We next asked whether the set of DEG SC genes detected in uninjured ΔIg3-MuSK were characteristic of an activated state. We compared the hits in the ΔIg3-MuSK nCounter set to a published RNAseq dataset of SC DEGs from resting and injured (1 dpi) WT muscle from young (2-3 months) and aged (20-22 months) muscle (GSE121589; Shcherbina et al., 2020). Our analysis revealed striking similarities in the sets of SC DEGs from uninjured ΔIg3-MuSK and damaged WT muscles. As shown in Fig. 6a, b, 17 of the 19 upregulated genes in uninjured ΔIg3-MuSK SCs are also upregulated in SCs from old and/or young activated WT SCs. XIST, one of the two genes downregulated in ΔIg3-MuSK SCs, was also reduced in both young and aged SCs from damaged WT muscle. This concordance of gene expression patterns indicates that ΔIg3-MuSK SCs in 5-month-old uninjured muscle are in a state of early activation.
Discussion
Our results establish that the BMP co-receptor MuSK regulates SC quiescence in adult muscle in a cell-autonomous fashion. Importantly, perturbation of this pathway leads to SC activation, proliferation, and fusion - culminating in increased muscle weight and grip strength. Stemness is maintained (Fig. 7). Below we discuss these novel features of adult SC quiescence and MuSK function as well as their implications for therapeutic development for muscle wasting conditions.

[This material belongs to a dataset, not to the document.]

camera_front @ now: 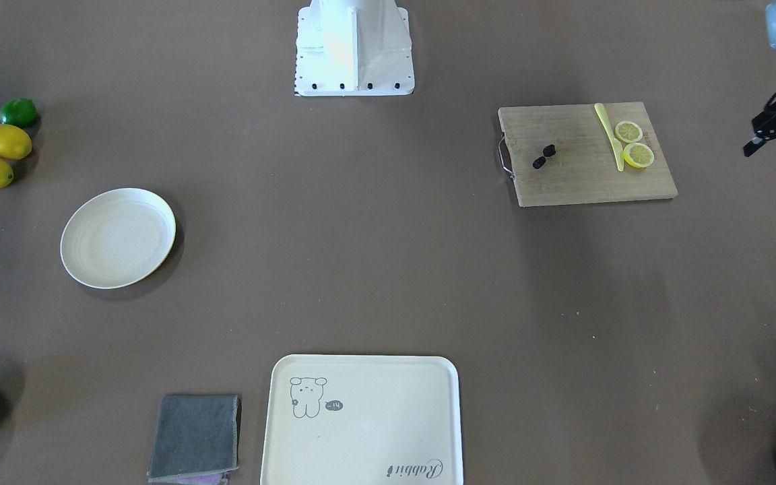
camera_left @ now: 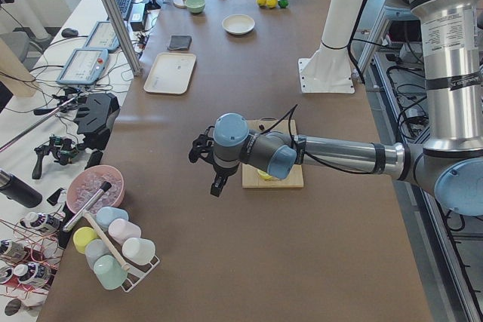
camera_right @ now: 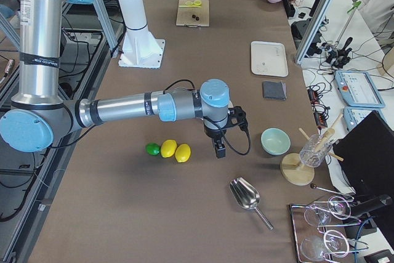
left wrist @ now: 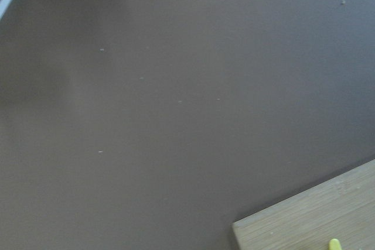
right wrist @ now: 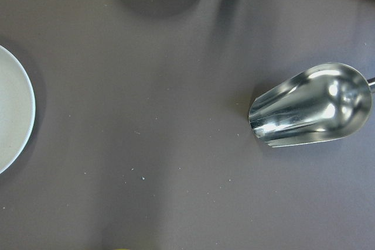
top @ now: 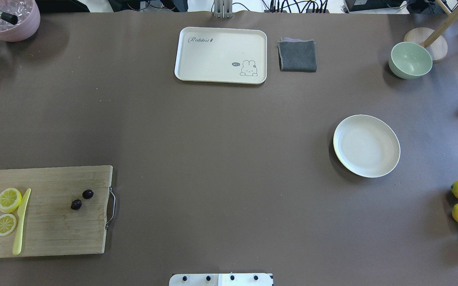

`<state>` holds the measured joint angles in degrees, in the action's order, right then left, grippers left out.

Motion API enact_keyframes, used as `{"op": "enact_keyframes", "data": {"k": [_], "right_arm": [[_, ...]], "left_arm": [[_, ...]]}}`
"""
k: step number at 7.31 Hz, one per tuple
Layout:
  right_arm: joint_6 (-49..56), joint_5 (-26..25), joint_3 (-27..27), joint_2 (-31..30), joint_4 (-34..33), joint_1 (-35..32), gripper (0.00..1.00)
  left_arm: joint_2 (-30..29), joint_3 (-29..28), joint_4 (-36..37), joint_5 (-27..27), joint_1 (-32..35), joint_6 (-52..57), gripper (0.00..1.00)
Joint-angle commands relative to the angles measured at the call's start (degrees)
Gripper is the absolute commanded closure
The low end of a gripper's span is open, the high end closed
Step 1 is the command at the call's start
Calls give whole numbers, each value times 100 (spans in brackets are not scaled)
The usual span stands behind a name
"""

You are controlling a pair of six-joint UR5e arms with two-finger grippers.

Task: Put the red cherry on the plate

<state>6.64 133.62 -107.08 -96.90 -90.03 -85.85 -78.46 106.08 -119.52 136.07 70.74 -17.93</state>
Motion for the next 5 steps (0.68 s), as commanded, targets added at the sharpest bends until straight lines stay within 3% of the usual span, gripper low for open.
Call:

MuSK regulates SC quiescence in a cell autonomous manner. MuSK transcript and protein are expressed in SCs (Fig. 1). This finding is in accord with snRNAseq studies showing MuSK transcript in quiescent SCs(Petrany et al., 2020; Shcherbina et al., 2020; Tabula Muris Consortium et al., 2018; Zeng et al., 2022). Our results also show that quiescent SCs express ‘full length’ MuSK transcript encoding the Ig3 domain (Fig. 1; Supp. Fig. 1). This point is noteworthy since the Ig3 domain can be endogenously spliced(Garcia-Osta et al., 2006; Hesser et al., 1999). Finally, conditional expression of ΔIg3-MuSK in SCs at 3 months of age is sufficient to phenocopy the increase in myofiber size and myonuclear numbers observed in germ line mutants. Thus, MuSK containing its Ig3 domain is necessary for maintaining adult SC quiescence.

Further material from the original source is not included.